> **What is being asked**: Give again the lines of the data from its first line through the line with "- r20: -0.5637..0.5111". Change nothing.

> **Data section**:

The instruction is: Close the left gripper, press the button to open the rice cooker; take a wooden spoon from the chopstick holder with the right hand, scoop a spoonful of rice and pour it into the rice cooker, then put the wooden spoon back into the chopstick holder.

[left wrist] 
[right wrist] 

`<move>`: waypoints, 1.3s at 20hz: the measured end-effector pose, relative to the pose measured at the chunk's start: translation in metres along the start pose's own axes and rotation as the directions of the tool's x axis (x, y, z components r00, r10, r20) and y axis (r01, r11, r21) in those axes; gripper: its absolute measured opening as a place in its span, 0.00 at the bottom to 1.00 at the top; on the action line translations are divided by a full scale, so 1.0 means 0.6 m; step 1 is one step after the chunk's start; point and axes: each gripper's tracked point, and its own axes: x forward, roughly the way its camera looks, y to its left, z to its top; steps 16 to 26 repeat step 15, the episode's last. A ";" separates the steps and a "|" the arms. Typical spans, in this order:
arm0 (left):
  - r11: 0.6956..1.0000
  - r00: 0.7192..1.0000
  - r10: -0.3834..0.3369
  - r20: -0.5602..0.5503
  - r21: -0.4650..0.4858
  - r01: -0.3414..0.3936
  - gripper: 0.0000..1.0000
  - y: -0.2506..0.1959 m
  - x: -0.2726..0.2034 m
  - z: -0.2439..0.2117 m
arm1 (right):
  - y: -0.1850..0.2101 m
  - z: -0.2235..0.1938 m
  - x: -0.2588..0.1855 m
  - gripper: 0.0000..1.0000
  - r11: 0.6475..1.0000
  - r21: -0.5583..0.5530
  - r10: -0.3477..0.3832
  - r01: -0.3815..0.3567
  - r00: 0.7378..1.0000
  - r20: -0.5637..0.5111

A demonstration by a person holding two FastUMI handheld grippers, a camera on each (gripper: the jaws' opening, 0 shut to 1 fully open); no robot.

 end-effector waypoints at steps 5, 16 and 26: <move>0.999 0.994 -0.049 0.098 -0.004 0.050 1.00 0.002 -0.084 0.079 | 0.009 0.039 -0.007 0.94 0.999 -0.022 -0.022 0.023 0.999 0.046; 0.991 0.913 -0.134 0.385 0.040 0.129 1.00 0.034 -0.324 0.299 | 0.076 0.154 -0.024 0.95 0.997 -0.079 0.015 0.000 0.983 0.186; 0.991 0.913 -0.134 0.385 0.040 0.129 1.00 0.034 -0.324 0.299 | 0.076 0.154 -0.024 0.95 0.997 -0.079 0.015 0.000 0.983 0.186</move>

> **Written reply**:
The instruction is: Close the left gripper, press the button to open the rice cooker; take a wooden spoon from the chopstick holder with the right hand, scoop a spoonful of rice and pour it into the rice cooker, then put the wooden spoon back into the chopstick holder.

[left wrist] 
[right wrist] 

`<move>`: waypoints, 1.3s at 20hz: the measured end-effector pose, relative to the pose measured at the chunk's start: translation in metres along the start pose's own axes and rotation as the directions of the tool's x axis (x, y, z components r00, r10, r20) and y axis (r01, r11, r21) in those axes; gripper: its absolute measured opening as a place in its span, 0.00 at the bottom to 1.00 at the top; on the action line translations are divided by a full scale, so 1.0 means 0.6 m; step 1 is one step after the chunk's start; point and axes: each gripper's tracked point, and its own axes: x forward, roughly the way its camera looks, y to its left, z to its top; steps 16 to 26 repeat step 15, the episode's last. A ";" separates the steps and a "|" the arms. Typical spans, in this order:
arm0 (left):
  - r11: 0.6956..1.0000
  - r00: 0.7192..1.0000
  - r10: -0.3834..0.3369
  - r20: -0.5602..0.5503
  - r21: -0.4650..0.4858
  - r01: -0.3414..0.3936
  - gripper: 0.0000..1.0000
  - y: -0.2506..0.1959 m
  - x: -0.2726..0.2034 m
  - z: -0.2439..0.2117 m
arm1 (right):
  - y: -0.1850..0.2101 m
  - z: -0.2235..0.1938 m
  - x: -0.2588..0.1855 m
  - gripper: 0.0000..1.0000
  - r11: 0.6475..1.0000
  - r21: -0.5583..0.5530
  - r10: -0.3477..0.3832
  - r01: -0.3815..0.3567
  - r00: 0.7378..1.0000
  - r20: -0.5637..0.5111

The response to the exercise has been completed.